Lewis nodded, and the two friends shared a happy grin.

‘Time to go, I’m afraid!’ The Fair Fiona was smiling down at them, especially (it seemed) smiling down at Lewis, for whom every cloud was suddenly lifted from the
weather-chart. As for Morse, he was glad to be alone again; and when the ward finally cleared of its last visitor, the hospital system smoothly, inexorably, reorientated itself once more to the
care and treatment of the sick.

It was only after further testings of pulse and blood pressure, after the administration of further medicaments, that Morse had the opportunity (unobserved) of reading the blurb of the second
work of literature (well, literature of a sort) which was now in his possession:

Diving into the water, young Steve Mingella had managed to pull the little girl’s body on to the hired yacht and to apply to her his clumsy version of the
kiss-of-life. Miraculously, the six-year-old had survived, and for a few days Steve was the toast of the boat clubs along the Florida Keys. After his return to New York he received a letter
– and inside the letter a ticket from the young girl’s father, the playboy proprietor of the city’s most exclusive, expensive, and exotic night-spot, a club specializing in
the wildest sexual fantasies. The book opens as Steve treads diffidently across the thick carpeted entrance of that erotic wonderland, and shows to the topless blonde seated at Reception the
ticket he has received –
a ticket coloured deepest blue

C
HAPTER
F
OUR

My evening visitors, if they cannot see the clock, should find the time in my face

(
Emerson
, Journals)

H
ALF AN HOUR
after Lewis’s departure, Fiona came again to Morse’s bedside and asked him to unfasten his pyjama bottoms, to turn over on his
left side, and to expose his right buttock. Which orders having been obeyed (as Morse used to say when he studied the Classics), the unsmiling Nessie was summoned to insert a syringe of colourless
liquid into his flank. This insertion (he could see nothing over his right shoulder) seemed to Morse to have been effected with less than professional finesse; and he heard himself grunt
‘Christ!’ when the plunger was pressed, his body twitching involuntarily as what felt like a bar of iron was implanted into his backside.
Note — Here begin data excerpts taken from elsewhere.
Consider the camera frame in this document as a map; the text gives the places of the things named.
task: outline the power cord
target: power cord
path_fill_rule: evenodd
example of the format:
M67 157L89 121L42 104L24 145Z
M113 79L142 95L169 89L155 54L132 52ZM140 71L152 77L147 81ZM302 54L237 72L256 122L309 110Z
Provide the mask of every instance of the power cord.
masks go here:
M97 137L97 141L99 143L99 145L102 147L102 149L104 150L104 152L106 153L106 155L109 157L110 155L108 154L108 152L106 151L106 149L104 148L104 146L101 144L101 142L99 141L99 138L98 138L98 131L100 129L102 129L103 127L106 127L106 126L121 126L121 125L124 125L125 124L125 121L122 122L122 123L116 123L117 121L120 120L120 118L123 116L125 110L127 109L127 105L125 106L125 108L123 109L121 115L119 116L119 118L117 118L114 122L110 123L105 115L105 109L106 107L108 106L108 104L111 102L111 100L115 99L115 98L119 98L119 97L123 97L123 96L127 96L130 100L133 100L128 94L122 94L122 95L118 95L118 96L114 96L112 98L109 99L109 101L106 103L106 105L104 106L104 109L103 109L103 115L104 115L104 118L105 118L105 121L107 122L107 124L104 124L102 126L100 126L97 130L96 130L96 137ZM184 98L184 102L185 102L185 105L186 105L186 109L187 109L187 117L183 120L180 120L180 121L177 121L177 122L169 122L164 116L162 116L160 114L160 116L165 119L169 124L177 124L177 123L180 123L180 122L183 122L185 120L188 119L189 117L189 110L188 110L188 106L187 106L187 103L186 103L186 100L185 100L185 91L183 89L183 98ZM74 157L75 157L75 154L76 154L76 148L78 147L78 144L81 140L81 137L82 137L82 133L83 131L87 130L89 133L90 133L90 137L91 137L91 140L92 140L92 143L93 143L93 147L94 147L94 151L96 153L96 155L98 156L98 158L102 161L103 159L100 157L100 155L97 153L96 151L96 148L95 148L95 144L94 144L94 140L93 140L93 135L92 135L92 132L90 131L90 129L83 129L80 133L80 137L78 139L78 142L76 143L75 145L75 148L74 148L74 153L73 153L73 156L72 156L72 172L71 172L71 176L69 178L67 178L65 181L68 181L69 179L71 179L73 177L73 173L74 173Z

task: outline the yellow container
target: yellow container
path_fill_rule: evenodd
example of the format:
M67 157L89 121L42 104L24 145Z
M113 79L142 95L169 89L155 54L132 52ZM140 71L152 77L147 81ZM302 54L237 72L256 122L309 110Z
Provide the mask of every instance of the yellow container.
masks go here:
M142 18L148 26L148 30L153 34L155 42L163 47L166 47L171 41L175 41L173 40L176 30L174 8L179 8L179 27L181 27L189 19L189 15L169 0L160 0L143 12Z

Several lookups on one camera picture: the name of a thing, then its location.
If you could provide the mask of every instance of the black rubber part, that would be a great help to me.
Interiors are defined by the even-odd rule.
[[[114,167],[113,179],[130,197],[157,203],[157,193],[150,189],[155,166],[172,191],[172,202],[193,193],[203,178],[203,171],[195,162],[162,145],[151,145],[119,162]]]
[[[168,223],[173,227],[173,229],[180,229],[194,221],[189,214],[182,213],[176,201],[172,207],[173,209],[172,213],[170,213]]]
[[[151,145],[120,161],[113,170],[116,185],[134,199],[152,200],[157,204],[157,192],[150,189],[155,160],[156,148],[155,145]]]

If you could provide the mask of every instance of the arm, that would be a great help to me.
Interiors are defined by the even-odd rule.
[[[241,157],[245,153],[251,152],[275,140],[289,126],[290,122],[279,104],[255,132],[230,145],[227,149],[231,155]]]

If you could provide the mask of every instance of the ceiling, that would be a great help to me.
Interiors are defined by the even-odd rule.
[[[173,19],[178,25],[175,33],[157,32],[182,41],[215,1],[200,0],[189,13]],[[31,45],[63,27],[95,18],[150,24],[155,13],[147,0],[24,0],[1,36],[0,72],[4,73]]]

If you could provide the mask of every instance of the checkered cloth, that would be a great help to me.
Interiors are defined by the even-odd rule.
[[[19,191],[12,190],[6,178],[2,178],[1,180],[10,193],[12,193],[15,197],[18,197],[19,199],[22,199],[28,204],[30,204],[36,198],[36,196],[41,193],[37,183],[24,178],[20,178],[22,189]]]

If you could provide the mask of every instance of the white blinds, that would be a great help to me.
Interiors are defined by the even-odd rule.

‘You’ll feel a wee bit sleepy,’ was the laconic comment of the Loch Ness Monster; and Fiona was left to pour some disinfectant on to a piece of gauze, which she proceeded to
rub vigorously across and around the punctured area.

‘She’d have landed a top job in Buchenwald, that woman!’ said Morse. But from the uncomprehending look on her face, he suddenly realized that Nazi concentration camps were as
far back in the young nurse’s past as the relief of Mafeking was in his own; and he felt his age. It was forty-four years now since the end of the Second World War … and this young …
nurse … could only be … Morse was conscious of feeling very weary, very tired. ‘What I mean is …’ (Morse pulled his pyjama bottoms up with some difficulty) ‘…
she’s so … sharp!’ Yes, Lewis had used that word.